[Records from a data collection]
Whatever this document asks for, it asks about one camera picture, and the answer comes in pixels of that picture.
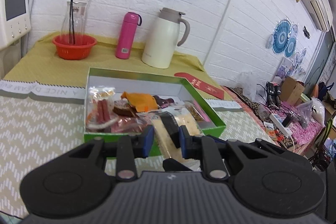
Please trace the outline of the dark red snack packet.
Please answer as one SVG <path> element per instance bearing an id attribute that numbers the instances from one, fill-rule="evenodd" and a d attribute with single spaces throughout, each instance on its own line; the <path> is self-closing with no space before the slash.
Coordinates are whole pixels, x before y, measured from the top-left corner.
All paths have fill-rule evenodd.
<path id="1" fill-rule="evenodd" d="M 110 127 L 113 134 L 139 134 L 150 125 L 150 120 L 139 117 L 135 108 L 125 100 L 114 102 L 113 113 L 117 115 L 117 121 Z"/>

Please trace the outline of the pink edged snack packet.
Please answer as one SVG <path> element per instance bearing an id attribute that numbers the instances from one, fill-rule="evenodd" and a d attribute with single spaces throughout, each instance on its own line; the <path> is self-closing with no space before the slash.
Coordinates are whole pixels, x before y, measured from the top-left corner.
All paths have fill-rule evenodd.
<path id="1" fill-rule="evenodd" d="M 198 102 L 196 101 L 185 101 L 185 108 L 191 113 L 193 118 L 197 122 L 210 122 L 209 116 L 203 111 Z"/>

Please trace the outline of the cracker biscuit pack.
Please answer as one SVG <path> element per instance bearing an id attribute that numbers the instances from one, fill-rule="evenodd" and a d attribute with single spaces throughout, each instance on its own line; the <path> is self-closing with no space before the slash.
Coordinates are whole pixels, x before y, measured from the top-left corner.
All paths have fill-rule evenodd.
<path id="1" fill-rule="evenodd" d="M 158 146 L 164 159 L 174 159 L 192 170 L 201 170 L 199 161 L 182 157 L 179 128 L 186 126 L 190 136 L 204 135 L 194 117 L 185 108 L 173 109 L 172 112 L 156 111 L 151 117 L 151 124 L 155 129 Z"/>

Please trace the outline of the orange snack packet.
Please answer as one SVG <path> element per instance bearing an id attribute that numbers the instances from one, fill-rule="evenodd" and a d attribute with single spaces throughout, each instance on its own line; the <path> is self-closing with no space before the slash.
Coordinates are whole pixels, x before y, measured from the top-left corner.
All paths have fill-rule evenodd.
<path id="1" fill-rule="evenodd" d="M 138 113 L 144 113 L 158 109 L 155 98 L 150 94 L 123 92 L 121 98 L 126 99 L 130 106 L 135 108 Z"/>

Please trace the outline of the clear pack red sausages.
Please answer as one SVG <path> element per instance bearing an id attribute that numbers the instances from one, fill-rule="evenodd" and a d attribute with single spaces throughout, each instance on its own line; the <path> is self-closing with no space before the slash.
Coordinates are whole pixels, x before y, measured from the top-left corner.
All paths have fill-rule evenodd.
<path id="1" fill-rule="evenodd" d="M 100 131 L 118 121 L 113 112 L 116 92 L 114 87 L 93 86 L 88 88 L 85 126 L 88 131 Z"/>

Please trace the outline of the green cardboard box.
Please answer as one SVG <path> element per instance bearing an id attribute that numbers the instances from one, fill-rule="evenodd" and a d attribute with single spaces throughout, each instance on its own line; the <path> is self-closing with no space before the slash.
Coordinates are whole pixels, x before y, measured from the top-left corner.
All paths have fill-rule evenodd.
<path id="1" fill-rule="evenodd" d="M 154 127 L 152 156 L 181 160 L 179 127 L 191 136 L 220 137 L 226 125 L 199 94 L 198 79 L 90 68 L 85 92 L 84 141 L 116 141 Z"/>

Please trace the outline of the white power strip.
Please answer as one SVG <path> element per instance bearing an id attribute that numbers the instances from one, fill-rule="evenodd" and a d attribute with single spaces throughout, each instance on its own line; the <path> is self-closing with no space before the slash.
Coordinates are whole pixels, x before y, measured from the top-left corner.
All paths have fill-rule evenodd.
<path id="1" fill-rule="evenodd" d="M 283 120 L 281 119 L 281 117 L 277 114 L 270 114 L 269 118 L 271 119 L 271 121 L 275 124 L 275 126 L 279 129 L 279 131 L 285 135 L 286 137 L 291 137 L 293 132 L 291 131 L 290 128 L 285 127 L 282 123 Z"/>

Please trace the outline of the brown cardboard box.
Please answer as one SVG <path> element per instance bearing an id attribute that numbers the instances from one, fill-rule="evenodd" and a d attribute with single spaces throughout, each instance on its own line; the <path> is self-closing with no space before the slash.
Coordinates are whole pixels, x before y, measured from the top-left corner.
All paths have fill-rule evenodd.
<path id="1" fill-rule="evenodd" d="M 300 82 L 291 77 L 286 77 L 281 85 L 280 99 L 282 102 L 294 106 L 304 90 L 305 87 Z"/>

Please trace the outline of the white thermos jug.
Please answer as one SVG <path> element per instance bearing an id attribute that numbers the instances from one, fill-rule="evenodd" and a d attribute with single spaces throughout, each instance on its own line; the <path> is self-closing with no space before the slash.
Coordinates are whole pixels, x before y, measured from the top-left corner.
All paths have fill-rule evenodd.
<path id="1" fill-rule="evenodd" d="M 167 7 L 160 10 L 143 50 L 141 60 L 145 64 L 159 69 L 170 66 L 176 47 L 180 47 L 190 33 L 190 24 L 183 15 L 184 12 Z"/>

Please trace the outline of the chevron pattern mat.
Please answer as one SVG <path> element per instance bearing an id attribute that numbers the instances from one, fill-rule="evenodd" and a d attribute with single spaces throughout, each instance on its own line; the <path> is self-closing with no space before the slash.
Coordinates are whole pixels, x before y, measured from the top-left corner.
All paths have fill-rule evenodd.
<path id="1" fill-rule="evenodd" d="M 274 144 L 246 109 L 220 109 L 217 114 L 226 124 L 221 139 L 250 143 L 260 138 Z M 1 212 L 23 218 L 27 211 L 19 194 L 21 179 L 83 140 L 83 104 L 1 96 Z M 162 161 L 162 156 L 135 160 L 139 172 L 163 170 Z"/>

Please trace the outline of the pink water bottle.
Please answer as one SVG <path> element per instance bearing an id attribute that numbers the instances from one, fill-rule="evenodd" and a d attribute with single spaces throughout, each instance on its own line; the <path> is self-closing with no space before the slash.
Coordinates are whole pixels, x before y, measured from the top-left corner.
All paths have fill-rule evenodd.
<path id="1" fill-rule="evenodd" d="M 141 26 L 141 15 L 135 12 L 128 12 L 123 18 L 120 35 L 118 38 L 115 56 L 119 59 L 128 59 L 130 56 L 135 32 Z"/>

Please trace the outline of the red plastic basket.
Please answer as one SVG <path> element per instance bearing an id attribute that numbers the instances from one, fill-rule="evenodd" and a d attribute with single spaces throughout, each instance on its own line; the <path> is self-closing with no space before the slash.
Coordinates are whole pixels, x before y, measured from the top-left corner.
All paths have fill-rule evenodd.
<path id="1" fill-rule="evenodd" d="M 76 40 L 81 40 L 80 44 L 66 43 L 62 38 L 62 35 L 55 36 L 52 43 L 56 46 L 58 56 L 64 60 L 86 59 L 91 53 L 91 49 L 97 44 L 97 40 L 89 35 L 75 35 Z"/>

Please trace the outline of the yellow tablecloth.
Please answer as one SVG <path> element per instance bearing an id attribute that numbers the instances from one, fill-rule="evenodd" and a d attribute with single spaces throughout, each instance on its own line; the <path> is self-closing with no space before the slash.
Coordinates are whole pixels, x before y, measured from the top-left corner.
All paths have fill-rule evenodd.
<path id="1" fill-rule="evenodd" d="M 56 35 L 56 32 L 49 33 L 36 41 L 25 57 L 5 75 L 5 80 L 27 83 L 37 81 L 41 84 L 84 87 L 89 69 L 102 68 L 167 76 L 185 72 L 205 82 L 211 82 L 203 65 L 195 56 L 176 52 L 169 68 L 153 68 L 141 61 L 142 43 L 134 43 L 130 58 L 122 60 L 114 55 L 116 40 L 104 36 L 95 37 L 97 44 L 86 59 L 64 60 L 58 56 L 56 47 L 52 43 Z"/>

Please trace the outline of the black chopsticks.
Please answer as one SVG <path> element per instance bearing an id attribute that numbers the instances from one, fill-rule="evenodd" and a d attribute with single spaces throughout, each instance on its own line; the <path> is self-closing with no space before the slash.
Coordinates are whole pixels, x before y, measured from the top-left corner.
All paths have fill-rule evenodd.
<path id="1" fill-rule="evenodd" d="M 74 0 L 70 0 L 69 9 L 69 43 L 75 45 L 75 28 L 74 28 L 74 11 L 73 11 Z"/>

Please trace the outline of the blue paper fan decoration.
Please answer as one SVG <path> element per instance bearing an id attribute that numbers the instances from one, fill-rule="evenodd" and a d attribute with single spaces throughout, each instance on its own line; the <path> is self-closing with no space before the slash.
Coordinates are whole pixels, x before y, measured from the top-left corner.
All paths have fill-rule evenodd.
<path id="1" fill-rule="evenodd" d="M 283 53 L 289 42 L 291 22 L 287 19 L 281 20 L 274 29 L 272 50 L 276 54 Z"/>

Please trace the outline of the clear glass carafe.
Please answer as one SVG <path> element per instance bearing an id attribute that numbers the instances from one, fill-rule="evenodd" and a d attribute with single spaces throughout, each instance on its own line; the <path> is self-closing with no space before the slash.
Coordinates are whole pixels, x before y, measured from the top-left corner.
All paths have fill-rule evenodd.
<path id="1" fill-rule="evenodd" d="M 73 18 L 75 34 L 83 35 L 85 30 L 85 12 L 87 8 L 86 2 L 73 2 Z M 60 33 L 69 35 L 69 9 L 70 1 L 67 1 L 67 10 L 64 16 Z"/>

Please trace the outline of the white water dispenser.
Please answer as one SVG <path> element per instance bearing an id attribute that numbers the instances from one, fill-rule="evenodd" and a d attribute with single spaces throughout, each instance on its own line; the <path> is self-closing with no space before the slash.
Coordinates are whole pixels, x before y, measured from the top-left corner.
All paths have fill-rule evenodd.
<path id="1" fill-rule="evenodd" d="M 1 50 L 31 31 L 28 0 L 1 0 Z"/>

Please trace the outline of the white air conditioner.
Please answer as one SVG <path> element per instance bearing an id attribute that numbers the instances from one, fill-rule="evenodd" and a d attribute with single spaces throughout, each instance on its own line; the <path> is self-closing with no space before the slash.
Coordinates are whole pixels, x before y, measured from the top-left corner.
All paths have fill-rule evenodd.
<path id="1" fill-rule="evenodd" d="M 329 0 L 302 0 L 317 29 L 329 32 L 333 24 L 333 13 Z"/>

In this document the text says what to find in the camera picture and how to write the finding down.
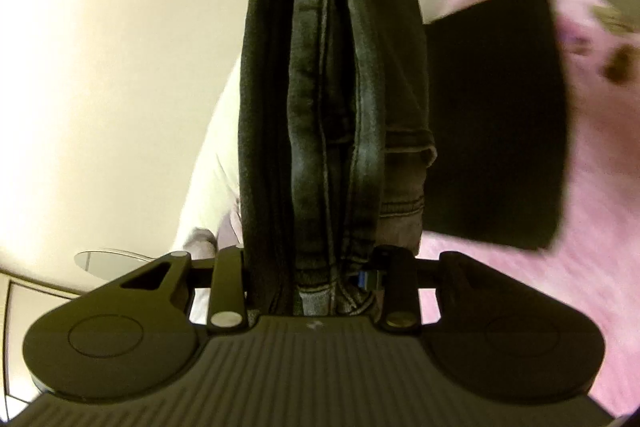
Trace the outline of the black folded garment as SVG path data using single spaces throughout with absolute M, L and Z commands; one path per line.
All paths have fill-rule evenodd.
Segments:
M 486 0 L 426 25 L 437 158 L 423 228 L 536 251 L 562 216 L 567 87 L 550 0 Z

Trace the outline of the pink floral bedspread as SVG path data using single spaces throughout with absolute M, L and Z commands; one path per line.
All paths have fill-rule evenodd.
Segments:
M 485 0 L 447 0 L 450 14 Z M 614 416 L 639 406 L 639 27 L 608 0 L 551 0 L 570 86 L 570 162 L 548 251 L 425 233 L 420 255 L 462 251 L 584 312 L 605 360 L 591 394 Z

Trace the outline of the dark grey jeans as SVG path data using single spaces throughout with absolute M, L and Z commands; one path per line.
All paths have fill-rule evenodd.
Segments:
M 250 0 L 243 242 L 260 314 L 370 314 L 378 247 L 416 253 L 436 156 L 418 0 Z

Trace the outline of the white rolled duvet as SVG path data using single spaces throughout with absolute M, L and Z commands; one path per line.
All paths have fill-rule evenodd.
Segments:
M 172 248 L 194 261 L 213 259 L 243 244 L 238 124 L 240 67 L 236 61 L 198 152 Z

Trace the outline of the round ceiling lamp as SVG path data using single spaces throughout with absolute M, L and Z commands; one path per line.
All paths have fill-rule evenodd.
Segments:
M 130 251 L 114 251 L 114 249 L 98 249 L 97 251 L 81 251 L 74 256 L 78 268 L 102 281 L 112 281 L 137 270 L 154 258 Z

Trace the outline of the cream wardrobe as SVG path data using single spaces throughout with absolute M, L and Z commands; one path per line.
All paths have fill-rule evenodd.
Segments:
M 1 421 L 23 412 L 40 391 L 23 357 L 29 327 L 44 314 L 68 303 L 78 293 L 1 274 Z

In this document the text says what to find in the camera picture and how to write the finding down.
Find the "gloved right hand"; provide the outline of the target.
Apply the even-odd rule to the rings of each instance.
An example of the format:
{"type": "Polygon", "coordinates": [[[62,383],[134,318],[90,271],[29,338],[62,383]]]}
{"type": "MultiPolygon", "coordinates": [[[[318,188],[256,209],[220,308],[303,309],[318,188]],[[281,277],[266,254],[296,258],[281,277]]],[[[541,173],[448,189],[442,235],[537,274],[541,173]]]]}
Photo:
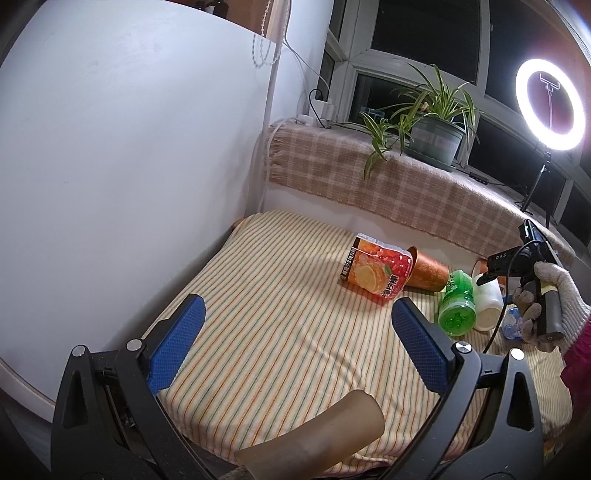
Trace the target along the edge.
{"type": "Polygon", "coordinates": [[[542,305],[535,299],[533,293],[517,288],[513,293],[513,303],[518,307],[524,322],[522,337],[526,343],[542,352],[550,353],[558,347],[561,354],[565,355],[581,337],[589,323],[590,306],[585,303],[570,273],[563,267],[548,262],[537,262],[534,265],[534,273],[541,283],[547,283],[556,288],[560,300],[563,338],[559,340],[543,338],[538,326],[542,305]]]}

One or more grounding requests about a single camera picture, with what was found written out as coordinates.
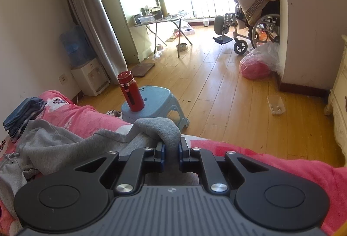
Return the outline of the grey hoodie sweatshirt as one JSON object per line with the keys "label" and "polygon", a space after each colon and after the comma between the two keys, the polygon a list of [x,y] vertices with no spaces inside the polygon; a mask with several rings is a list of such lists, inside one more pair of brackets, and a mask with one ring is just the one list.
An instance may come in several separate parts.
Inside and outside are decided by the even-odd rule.
{"label": "grey hoodie sweatshirt", "polygon": [[141,118],[128,133],[100,129],[88,138],[81,138],[45,120],[30,121],[15,151],[5,154],[1,161],[1,201],[16,218],[14,196],[33,176],[52,174],[108,151],[129,155],[138,148],[155,147],[158,141],[165,144],[165,170],[162,174],[150,174],[146,182],[151,185],[197,185],[196,174],[179,170],[180,140],[179,128],[168,118]]}

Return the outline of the pink floral bed blanket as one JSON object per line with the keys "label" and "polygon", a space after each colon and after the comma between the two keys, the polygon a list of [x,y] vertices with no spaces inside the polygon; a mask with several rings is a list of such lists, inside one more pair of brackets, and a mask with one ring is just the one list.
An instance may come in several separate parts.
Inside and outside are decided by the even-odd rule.
{"label": "pink floral bed blanket", "polygon": [[332,235],[346,168],[133,124],[56,91],[25,100],[1,156],[2,235]]}

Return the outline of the clear plastic tray on floor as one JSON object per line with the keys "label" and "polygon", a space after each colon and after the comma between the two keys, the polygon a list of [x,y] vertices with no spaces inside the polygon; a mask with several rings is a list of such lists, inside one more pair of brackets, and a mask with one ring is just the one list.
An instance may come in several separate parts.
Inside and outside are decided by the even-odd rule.
{"label": "clear plastic tray on floor", "polygon": [[267,100],[268,100],[270,113],[272,115],[280,116],[286,111],[285,105],[283,103],[283,99],[281,96],[279,95],[267,96]]}

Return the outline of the folded blue jeans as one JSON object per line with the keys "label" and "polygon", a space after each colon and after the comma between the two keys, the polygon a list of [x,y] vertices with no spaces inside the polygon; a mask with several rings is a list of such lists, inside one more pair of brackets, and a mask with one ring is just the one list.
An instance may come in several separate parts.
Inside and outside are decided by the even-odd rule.
{"label": "folded blue jeans", "polygon": [[46,101],[38,97],[29,97],[23,100],[19,106],[3,122],[4,130],[8,132],[12,141],[16,141],[24,132],[28,122],[34,120],[43,112]]}

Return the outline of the cream nightstand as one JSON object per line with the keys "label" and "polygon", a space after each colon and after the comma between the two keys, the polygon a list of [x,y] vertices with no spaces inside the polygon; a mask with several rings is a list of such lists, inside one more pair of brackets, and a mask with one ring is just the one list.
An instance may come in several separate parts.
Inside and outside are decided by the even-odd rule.
{"label": "cream nightstand", "polygon": [[324,108],[326,116],[334,117],[334,136],[336,143],[340,147],[346,160],[346,96],[347,96],[347,77],[346,77],[346,35],[341,35],[344,41],[344,51],[342,54],[338,74],[333,88],[330,90],[328,104]]}

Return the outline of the white water dispenser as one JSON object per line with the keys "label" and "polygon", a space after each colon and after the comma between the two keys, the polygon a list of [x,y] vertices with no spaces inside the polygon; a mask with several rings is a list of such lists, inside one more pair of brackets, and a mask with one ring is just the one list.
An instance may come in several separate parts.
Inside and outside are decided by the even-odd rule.
{"label": "white water dispenser", "polygon": [[97,58],[83,66],[71,69],[71,73],[86,96],[96,97],[110,84],[110,81]]}

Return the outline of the red water bottle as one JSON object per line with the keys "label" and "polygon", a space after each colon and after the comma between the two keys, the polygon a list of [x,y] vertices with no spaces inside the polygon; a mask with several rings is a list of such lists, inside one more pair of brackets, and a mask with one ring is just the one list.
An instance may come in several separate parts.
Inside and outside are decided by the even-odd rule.
{"label": "red water bottle", "polygon": [[132,72],[127,70],[120,73],[118,81],[130,110],[133,112],[141,111],[145,104]]}

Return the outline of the light blue plastic stool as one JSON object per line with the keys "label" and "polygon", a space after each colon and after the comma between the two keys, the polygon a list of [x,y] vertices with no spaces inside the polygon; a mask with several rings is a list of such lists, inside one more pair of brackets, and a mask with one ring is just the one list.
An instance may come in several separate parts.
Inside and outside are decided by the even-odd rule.
{"label": "light blue plastic stool", "polygon": [[132,112],[127,102],[121,106],[122,119],[128,123],[134,123],[139,118],[168,117],[171,111],[176,111],[179,120],[177,127],[182,131],[189,127],[189,120],[185,117],[177,98],[164,87],[143,86],[139,92],[144,100],[144,108],[139,112]]}

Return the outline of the pink bag in plastic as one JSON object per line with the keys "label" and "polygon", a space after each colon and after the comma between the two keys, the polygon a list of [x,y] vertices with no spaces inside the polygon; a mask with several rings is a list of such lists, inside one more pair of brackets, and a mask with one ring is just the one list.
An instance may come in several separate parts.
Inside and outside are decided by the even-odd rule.
{"label": "pink bag in plastic", "polygon": [[239,62],[241,75],[248,80],[262,80],[279,71],[279,44],[268,42],[257,46]]}

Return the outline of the wheelchair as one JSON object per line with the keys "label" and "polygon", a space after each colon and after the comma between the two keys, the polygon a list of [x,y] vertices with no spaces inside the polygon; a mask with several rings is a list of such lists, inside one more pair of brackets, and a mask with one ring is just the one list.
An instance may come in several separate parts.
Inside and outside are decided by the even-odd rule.
{"label": "wheelchair", "polygon": [[260,16],[254,25],[250,25],[246,19],[239,2],[235,2],[235,12],[217,15],[214,19],[213,29],[218,35],[213,40],[225,45],[234,42],[234,52],[243,55],[249,46],[256,48],[259,45],[280,42],[280,3],[269,1],[262,9]]}

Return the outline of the metal bowl on floor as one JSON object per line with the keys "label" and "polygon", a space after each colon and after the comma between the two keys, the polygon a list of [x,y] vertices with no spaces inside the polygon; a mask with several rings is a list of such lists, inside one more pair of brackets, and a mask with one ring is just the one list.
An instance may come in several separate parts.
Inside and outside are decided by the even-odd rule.
{"label": "metal bowl on floor", "polygon": [[186,51],[187,49],[188,49],[187,43],[177,44],[177,51],[182,52],[182,51]]}

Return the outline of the beige curtain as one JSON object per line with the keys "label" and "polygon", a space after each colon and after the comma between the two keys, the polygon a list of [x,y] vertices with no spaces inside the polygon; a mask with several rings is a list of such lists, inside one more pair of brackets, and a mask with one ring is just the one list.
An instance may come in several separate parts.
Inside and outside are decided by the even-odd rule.
{"label": "beige curtain", "polygon": [[73,20],[80,25],[113,84],[128,69],[118,39],[101,0],[65,0]]}

→ **EXERCISE OBJECTIVE**
Reproduce the records exactly, starting with their first line and ending with the line that contains "Please trace the outline of the dark", though pictures should be dropped.

→ **WRITTEN ANSWER**
Whatever this document asks for, it asks about one camera picture, and the answer comes in pixels of that picture.
Please trace the outline of the dark red snack packet.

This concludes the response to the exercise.